The first part shows how to design an unoptimized and simplistic, but complete and working 16-bit CPU and RAM from logic gates.
The second part builds a whole software stack on top of it using a virtual stack-based VM:
- CPU assembler;
- a (AOT) compiler from the VM opcodes
into the CPU assembly;
- a compiler from the high-level language
called Jack (an educational mix of Java/C
with many complex parts removed) into the
VM opcodes;
- a standard library for the Jack language
(Screen/Keyboard/Output/Math/String/Array/
Sys/Memory classes), including writing your own
memory allocator and drawing lines/circles
and bitmapping glyphs into video memory
for text rendering;
- your own project (usually a simple game and
sometimes marvels like [0]) written in Jack
on top of all of that;
The courses are definitely very challenging and some previous exposure to the topics is desired.

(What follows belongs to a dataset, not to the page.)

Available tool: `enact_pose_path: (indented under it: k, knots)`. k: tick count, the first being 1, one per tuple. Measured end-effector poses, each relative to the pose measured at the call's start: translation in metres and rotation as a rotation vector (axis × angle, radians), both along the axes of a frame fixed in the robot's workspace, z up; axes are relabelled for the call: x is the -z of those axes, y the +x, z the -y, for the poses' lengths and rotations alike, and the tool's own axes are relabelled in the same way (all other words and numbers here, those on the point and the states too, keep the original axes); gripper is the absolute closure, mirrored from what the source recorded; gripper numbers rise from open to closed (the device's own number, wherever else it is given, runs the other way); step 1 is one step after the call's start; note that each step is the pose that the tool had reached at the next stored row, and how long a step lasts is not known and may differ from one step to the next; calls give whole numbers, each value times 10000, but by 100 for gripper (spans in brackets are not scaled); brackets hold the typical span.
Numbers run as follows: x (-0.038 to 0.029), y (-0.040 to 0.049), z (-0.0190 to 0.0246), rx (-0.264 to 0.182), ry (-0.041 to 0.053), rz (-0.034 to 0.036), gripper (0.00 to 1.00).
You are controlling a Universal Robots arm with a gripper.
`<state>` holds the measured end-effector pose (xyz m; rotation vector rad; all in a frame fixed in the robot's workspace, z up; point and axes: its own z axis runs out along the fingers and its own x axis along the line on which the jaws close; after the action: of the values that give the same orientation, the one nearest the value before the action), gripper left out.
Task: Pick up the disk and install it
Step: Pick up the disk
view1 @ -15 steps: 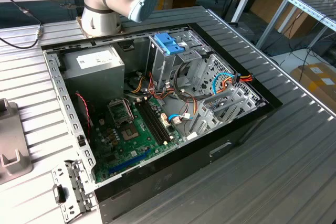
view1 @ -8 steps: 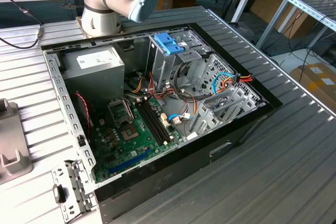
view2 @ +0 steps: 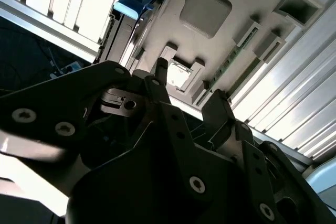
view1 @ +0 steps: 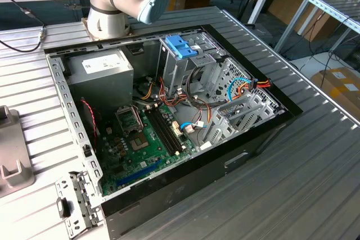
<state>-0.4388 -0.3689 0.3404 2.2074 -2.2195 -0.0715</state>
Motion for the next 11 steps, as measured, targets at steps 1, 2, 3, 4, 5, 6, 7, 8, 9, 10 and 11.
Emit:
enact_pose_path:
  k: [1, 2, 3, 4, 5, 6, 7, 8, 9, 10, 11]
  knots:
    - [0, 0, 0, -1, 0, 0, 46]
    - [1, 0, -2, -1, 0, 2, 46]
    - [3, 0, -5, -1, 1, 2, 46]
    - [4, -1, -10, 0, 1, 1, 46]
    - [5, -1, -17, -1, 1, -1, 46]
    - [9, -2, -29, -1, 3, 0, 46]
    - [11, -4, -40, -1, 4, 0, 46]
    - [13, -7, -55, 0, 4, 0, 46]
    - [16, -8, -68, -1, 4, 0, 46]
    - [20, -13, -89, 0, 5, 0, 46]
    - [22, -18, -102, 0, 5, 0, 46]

I'm sure part 2 is great as well, I've only had time to do the first part so only wanted to speak to that. The way it jumps up and down the hardware stack is a very good tool from a pedagogy standpoint - doing assembly language before the CPU really informs why we want the CPU to be set up in the way it is.
Seconded, with part 2. I didn’t major in compsci, so I had never learned how computers work in any deep sense, and this was really eye opening. It takes you through how to build a cpu and then how a succession of binary instructions produces interesting behavior, and then how you can layer abstractions on top, like assembly language and stack operations, and then how to compile code down to those binary instructions and what has to happen at the OS level for this code to run.
It’s also opened my eyes to how much more I still have to learn!